Meltdown: Why Our Systems Fail and What We Can Do About It
The current book I am reading is called Meltdown: Why Our Systems Fail and What We Can Do About It, by Chris Clearfield and András Tilcsik.
This is an excellent book on organizations, and I am enjoying reading it very much. It takes some actual events, both big and small, and unwinds them to discuss the difference between “loosely connected systems” and “tightly connected systems” and how that difference can mean disaster if we are not careful. One extreme example they analyze is the Three Mile Island nuclear plant meltdown, where a series of mechanical and human errors caused the worst commercial nuclear accident in U.S. history.

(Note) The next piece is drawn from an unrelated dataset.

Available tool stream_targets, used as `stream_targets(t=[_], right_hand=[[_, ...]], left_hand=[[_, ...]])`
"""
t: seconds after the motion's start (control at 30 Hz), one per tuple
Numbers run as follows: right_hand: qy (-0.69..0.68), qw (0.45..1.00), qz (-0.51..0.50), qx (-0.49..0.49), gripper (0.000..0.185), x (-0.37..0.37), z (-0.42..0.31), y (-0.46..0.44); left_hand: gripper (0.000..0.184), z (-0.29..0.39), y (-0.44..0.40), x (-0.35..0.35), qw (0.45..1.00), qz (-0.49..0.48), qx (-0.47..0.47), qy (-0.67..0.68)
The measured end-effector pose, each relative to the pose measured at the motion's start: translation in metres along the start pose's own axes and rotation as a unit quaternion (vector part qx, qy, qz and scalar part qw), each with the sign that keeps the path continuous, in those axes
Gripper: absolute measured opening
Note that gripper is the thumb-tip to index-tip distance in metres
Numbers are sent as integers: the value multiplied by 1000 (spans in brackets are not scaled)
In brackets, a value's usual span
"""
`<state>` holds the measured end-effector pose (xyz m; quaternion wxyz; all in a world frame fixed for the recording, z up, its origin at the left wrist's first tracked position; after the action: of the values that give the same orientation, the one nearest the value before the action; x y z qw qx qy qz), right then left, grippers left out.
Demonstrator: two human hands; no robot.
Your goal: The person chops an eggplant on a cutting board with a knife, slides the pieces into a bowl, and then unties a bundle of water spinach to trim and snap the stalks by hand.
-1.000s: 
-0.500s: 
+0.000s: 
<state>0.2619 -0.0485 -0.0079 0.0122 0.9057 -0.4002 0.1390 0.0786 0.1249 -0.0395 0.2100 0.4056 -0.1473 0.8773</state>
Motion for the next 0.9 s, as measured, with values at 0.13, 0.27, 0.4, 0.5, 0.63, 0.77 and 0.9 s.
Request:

Here’s a quote about what the authors refer to as “wicked environments” – an environment where small mistakes can turn into massive failures:
In one experiment, for example, immigration officers accepted ID photos that didn’t match the person they were looking at one in seven times. These experienced officers were just as bad as students who participated in the same experiment. Cops, too, aren’t better at detecting lies than untrained students. And people in wicked environments often make decisions based on irrelevant factors. One study showed that during a busy day of hearing parole cases, judges—who rarely get independent feedback on their decisions—are much more likely to grant parole right after meal breaks. The difference was huge: the percentage of favorable rulings was around 65 percent right after a meal—but gradually dropped to nearly zero before the next break!
Fascinating! I am not finished yet but loving this book.